(Source records)
★ ★ ★ ★ ★

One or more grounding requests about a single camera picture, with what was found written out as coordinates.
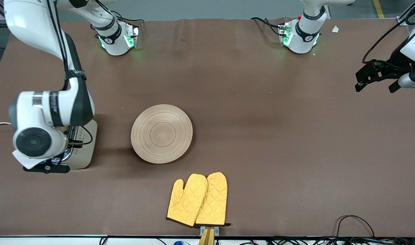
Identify black cable at base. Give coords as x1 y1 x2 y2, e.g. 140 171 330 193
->
93 0 145 23
251 17 283 36

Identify brown table cover sheet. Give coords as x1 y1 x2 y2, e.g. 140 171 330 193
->
0 17 415 238

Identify black cable at right base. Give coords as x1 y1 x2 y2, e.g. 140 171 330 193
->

★ ★ ★ ★ ★

Every line from the one containing "Identify black cable at right" to the close of the records must be reproduced exactly. Include both ends and nothing more.

*WORKED SOLUTION:*
Identify black cable at right base. Give coords as x1 y1 x2 y2, e.g. 140 171 330 193
->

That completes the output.